Als letztes Thema brachte Petra Schuckert die Frage des geeigneten und vor allem bezahlbaren Wohnraums ins Gespräch. Sie betonte, dass vor allem die Corona-Krise offengelegt hätte, dass es so nicht weitergehen könne. Besonders auf den sozialen Wohnungsbau und auf die Tatsache, dass Besitz auch eine gewisse Altersvorsorge für viele Menschen darstelle, müsse mehr geachtet werden.

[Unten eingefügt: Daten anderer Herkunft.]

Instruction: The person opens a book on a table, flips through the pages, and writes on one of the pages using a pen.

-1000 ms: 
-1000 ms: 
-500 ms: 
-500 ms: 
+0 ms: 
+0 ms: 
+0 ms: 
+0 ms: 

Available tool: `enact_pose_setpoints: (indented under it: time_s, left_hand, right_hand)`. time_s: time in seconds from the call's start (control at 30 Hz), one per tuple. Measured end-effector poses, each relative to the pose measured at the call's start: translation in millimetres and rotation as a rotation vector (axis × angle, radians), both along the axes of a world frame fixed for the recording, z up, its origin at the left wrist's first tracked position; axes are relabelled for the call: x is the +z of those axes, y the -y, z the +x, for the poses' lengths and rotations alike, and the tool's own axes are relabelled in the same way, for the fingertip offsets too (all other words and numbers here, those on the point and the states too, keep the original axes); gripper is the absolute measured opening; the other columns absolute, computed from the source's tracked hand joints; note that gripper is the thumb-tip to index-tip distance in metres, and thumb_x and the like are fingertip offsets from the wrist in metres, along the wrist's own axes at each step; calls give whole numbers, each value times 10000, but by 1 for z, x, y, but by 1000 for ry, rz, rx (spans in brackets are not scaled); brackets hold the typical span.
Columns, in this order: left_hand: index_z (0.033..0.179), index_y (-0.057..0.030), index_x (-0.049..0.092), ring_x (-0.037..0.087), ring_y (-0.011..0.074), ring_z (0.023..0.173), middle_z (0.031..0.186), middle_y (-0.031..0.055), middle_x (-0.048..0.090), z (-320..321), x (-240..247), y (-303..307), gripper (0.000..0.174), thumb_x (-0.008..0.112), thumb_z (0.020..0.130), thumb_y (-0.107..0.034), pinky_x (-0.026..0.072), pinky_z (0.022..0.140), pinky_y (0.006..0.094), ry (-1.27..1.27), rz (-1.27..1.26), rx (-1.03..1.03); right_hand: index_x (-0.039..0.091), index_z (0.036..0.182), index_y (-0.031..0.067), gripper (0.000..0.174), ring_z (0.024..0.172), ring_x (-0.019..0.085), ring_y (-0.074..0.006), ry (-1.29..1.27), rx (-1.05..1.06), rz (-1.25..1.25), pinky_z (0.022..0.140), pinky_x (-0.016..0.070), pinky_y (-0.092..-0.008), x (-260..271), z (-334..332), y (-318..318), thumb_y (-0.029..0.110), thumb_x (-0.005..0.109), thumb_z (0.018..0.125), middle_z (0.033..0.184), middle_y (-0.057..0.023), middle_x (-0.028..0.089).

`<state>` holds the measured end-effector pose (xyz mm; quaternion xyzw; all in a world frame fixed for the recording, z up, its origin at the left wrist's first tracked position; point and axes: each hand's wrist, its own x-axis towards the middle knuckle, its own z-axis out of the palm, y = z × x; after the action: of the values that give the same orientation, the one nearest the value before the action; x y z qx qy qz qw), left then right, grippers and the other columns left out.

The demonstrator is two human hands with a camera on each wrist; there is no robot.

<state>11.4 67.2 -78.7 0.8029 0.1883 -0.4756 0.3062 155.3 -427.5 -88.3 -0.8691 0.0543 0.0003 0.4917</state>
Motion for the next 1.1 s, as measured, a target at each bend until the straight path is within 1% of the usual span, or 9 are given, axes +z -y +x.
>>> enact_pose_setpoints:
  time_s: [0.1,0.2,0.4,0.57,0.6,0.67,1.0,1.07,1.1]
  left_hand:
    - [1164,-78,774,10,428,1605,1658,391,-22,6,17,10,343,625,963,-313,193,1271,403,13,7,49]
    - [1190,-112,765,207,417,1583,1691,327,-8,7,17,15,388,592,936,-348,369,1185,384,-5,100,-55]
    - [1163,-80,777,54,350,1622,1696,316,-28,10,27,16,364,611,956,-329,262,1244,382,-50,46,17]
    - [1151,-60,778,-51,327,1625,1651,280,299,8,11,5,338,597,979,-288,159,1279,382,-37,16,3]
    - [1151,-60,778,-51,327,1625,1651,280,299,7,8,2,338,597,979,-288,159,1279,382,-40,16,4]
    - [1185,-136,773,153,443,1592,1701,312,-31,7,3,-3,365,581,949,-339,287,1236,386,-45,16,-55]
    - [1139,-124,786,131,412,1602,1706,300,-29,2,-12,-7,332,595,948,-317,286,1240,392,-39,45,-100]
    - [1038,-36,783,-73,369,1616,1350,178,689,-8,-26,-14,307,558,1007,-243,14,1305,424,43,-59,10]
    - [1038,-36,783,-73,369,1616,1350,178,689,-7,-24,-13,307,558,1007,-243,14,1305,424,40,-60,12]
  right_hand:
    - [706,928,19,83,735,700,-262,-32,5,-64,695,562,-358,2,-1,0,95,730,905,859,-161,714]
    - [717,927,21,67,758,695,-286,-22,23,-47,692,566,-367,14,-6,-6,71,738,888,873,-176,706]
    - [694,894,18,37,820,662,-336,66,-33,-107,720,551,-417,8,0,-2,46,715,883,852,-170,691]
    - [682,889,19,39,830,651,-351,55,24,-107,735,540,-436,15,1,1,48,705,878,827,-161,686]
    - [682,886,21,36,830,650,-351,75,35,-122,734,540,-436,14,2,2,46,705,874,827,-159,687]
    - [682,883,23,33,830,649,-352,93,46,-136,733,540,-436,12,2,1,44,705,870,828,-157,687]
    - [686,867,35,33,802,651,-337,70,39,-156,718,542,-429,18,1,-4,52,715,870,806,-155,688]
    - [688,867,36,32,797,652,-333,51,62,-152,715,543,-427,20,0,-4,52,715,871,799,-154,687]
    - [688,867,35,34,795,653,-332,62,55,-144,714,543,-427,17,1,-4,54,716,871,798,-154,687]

Dem stimmten Stamm-Fibich und Schwarz zu. Letzterer betonte, dass es ein verbessertes Angebot geben müsse. So müsse man beim Wohnungsbau über eine Nachverdichtung nachdenken. Eine weitere Versiegelung von Flächen ist nicht wünschenswert.

 

Der Diözesanfamilienrat und die beiden Abgeordneten waren sich darüber einig, dass Familien vor allem finanziell stärker entlastet werden müssen, was auch mehr Zeit für Familie schaffen würde. Der Familienbund der Katholiken betonte dabei, dass vor allem eine Reform der Sozialversicherungsbeiträge erfolgen müsse und das Ehegattensplitting beibehalten werden sollte. Die beiden SPD-Politiker sehen den Schwerpunkt eher auf der Kindergrundsicherung und steuerlichen Anreizen. Einigkeit über nötige Veränderungen herrschte dagegen beim Thema Pflege und Wohnen. Hier sieht sich die Politik größeren Herausforderungen gegenüberstehen.